Tutti i personaggi coinvolti nel naufragio furono quindi segnati a vita dalle terribili esperienze vissute, ma il naufragio apriva anche nuovi ed inquietanti interrogativi: quali abissi possono spalancarsi nell’animo umano in condizioni estreme? Il confine tra ciò che è socialmente accettabile, o civile, o ciò che è giusto e ciò che non lo è, è un confine netto e ben delineato sotto il profilo etico, oppure può divenire un discrimine mobile, influenzato dalle circostanze, che possono far talvolta regredire l’uomo a livelli di brutalità ferina?

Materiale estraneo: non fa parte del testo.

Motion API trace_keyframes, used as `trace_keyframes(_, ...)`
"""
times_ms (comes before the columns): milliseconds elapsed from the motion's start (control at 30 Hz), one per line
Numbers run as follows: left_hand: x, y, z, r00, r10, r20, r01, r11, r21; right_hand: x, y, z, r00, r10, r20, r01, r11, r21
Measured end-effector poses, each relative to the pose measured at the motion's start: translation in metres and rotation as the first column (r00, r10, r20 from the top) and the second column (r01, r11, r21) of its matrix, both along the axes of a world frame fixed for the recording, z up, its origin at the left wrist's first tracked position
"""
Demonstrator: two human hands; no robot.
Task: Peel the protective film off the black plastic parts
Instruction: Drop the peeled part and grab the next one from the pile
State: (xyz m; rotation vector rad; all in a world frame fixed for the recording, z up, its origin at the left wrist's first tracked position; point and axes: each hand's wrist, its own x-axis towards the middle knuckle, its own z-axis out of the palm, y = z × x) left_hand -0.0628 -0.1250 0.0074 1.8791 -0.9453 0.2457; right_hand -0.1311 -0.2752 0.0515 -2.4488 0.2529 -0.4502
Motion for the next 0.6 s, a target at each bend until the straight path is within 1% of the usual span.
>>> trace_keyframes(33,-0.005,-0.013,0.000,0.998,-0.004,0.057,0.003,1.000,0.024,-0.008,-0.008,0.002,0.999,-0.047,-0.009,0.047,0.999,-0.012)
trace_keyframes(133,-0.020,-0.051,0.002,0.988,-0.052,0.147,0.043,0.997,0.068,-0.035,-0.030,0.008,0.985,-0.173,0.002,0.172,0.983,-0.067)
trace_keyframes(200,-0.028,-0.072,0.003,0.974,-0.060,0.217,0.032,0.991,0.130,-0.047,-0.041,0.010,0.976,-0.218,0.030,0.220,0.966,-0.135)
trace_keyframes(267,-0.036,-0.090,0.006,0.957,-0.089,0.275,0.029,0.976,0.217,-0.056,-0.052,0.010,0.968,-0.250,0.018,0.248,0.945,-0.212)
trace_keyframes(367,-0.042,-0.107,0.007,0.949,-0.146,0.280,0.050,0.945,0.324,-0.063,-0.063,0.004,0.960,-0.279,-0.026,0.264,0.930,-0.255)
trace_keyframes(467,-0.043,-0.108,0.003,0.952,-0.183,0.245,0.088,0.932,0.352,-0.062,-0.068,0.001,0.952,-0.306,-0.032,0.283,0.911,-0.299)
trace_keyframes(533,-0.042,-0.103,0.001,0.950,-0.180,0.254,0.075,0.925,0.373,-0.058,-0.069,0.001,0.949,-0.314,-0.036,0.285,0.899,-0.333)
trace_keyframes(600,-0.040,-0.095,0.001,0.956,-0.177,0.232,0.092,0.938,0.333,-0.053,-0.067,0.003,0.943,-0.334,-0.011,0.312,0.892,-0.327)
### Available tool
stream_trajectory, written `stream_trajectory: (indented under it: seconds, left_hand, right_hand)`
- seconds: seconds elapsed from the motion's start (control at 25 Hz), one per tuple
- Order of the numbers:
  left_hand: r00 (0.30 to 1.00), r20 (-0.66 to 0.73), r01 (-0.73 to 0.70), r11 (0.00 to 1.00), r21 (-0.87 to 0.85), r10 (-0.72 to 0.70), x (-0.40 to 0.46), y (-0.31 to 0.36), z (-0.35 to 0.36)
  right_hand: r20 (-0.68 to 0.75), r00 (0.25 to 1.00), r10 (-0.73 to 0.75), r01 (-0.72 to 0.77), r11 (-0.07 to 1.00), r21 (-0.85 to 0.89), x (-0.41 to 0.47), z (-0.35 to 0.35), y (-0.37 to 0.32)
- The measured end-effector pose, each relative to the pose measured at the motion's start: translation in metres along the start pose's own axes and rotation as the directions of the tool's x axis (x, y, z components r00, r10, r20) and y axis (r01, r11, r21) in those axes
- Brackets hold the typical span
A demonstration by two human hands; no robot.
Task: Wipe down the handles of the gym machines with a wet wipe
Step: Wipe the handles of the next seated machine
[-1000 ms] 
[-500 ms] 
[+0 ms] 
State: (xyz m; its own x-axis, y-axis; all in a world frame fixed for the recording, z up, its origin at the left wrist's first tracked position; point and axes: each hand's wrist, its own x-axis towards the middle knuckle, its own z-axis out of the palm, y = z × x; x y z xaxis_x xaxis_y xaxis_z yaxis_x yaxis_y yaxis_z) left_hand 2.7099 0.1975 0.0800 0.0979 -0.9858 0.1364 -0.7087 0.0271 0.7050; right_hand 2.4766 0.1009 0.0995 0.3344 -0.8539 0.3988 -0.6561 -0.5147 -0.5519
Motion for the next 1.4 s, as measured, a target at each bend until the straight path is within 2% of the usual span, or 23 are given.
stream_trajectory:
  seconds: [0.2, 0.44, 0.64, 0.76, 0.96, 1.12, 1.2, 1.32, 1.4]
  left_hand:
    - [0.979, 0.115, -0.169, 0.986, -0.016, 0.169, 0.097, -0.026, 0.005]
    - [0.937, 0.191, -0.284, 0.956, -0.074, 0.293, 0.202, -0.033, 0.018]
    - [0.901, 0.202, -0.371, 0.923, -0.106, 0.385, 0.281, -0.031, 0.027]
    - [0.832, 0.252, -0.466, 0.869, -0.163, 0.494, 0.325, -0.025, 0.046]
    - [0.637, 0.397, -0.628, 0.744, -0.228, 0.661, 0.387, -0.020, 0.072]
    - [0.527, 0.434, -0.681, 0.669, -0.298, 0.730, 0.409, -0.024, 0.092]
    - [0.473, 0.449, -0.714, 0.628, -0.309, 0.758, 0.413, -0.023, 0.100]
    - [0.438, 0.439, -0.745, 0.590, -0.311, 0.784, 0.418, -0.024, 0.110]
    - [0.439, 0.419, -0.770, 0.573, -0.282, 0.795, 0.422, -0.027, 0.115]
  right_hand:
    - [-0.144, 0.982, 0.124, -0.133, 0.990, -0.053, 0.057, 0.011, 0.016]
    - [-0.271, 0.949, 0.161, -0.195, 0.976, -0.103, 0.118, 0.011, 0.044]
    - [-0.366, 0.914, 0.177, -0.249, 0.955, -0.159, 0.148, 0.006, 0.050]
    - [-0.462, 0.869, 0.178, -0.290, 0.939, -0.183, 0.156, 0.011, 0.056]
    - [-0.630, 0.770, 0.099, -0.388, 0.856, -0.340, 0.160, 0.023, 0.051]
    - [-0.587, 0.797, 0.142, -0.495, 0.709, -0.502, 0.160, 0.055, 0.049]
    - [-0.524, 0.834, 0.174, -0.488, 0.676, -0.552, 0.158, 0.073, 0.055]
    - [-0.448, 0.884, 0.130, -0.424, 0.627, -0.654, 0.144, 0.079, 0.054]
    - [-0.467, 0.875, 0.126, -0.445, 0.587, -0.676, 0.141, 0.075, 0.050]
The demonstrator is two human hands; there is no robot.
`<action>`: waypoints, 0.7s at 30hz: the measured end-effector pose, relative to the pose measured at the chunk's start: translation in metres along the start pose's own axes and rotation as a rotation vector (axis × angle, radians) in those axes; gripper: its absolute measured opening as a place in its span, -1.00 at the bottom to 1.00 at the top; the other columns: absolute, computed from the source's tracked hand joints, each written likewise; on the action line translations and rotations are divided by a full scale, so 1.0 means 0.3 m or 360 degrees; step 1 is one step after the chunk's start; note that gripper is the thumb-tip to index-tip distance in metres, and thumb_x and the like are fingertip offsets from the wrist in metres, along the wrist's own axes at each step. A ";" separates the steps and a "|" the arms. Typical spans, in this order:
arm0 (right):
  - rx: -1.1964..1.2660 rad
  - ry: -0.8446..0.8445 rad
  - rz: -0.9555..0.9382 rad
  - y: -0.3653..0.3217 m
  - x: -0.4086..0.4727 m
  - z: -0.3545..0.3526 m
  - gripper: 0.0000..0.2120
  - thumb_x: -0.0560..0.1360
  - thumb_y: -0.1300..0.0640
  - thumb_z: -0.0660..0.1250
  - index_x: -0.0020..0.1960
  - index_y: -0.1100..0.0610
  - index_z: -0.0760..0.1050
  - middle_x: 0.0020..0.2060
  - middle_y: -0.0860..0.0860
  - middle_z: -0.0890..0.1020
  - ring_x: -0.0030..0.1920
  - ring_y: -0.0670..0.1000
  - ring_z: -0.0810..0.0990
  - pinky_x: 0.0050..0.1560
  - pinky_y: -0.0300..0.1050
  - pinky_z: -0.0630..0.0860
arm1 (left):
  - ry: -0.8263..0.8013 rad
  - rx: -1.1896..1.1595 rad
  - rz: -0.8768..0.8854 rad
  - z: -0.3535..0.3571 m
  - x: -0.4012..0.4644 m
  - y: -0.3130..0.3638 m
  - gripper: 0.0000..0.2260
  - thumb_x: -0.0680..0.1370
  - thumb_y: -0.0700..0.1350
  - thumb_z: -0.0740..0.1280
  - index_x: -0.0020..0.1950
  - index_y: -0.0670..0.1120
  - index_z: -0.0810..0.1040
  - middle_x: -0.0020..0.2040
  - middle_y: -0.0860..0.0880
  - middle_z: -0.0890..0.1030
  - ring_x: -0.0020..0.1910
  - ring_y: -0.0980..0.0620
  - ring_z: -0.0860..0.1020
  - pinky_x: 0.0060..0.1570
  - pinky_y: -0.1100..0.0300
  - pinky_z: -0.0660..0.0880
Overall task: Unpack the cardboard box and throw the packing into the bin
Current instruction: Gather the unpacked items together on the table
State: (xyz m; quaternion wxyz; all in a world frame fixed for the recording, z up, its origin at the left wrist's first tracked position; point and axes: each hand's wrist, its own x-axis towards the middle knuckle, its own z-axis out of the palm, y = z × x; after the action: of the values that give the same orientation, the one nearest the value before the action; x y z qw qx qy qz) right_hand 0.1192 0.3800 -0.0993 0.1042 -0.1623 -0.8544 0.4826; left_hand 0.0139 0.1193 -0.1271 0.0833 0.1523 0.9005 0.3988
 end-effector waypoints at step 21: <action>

Il dibattito che animò la vita culturale dell’America in quegli anni era destinato ad influenzare profondamente Herman Melville, colpito anche da un altro evento risalente al 1838, l’uccisione del capodoglio albino Mocha Dick, al largo dell’isola cilena di Mocha. Mocha Dick era famosissimo fra i balenieri, un maschio bianco che sembrava impossibile da catturare, di una forza e ferocia inaudita. Quando venne ucciso, nel 1938, nel suo corpo furono trovati ancora 20 arpioni, parziale ricordo dei tentativi precedenti andati a vuoto.
Gli spunti per il romanzo, compresa un’esperienza personale di Melville su di una baleniera, erano quindi ormai tutti disponibili, ma lo scrittore seppe trasformare la finzione narrativa in molto altro, in un affresco dell’epoca moderna, in cui, tra le tante suggestioni presenti, campeggia soprattutto quella dell’inafferrabile balena inseguita da Achab, che rimanda in qualche modo all’Assoluto, che l’uomo insegue incessantemente, senza arrivare mai a conoscerlo.
Dalla tragedia dell’Essex è stato tratto un libro, Heart Of The Sea, dal quale è stato in seguito preso spunto per il colossal hollywoodiano omonimo, diretto da Ron Howard, di cui sotto trovate il trailer:
Alla Essex è anche dedicata una puntata di Ulisse – Il piacere della scoperta, del 7 Novembre 2015.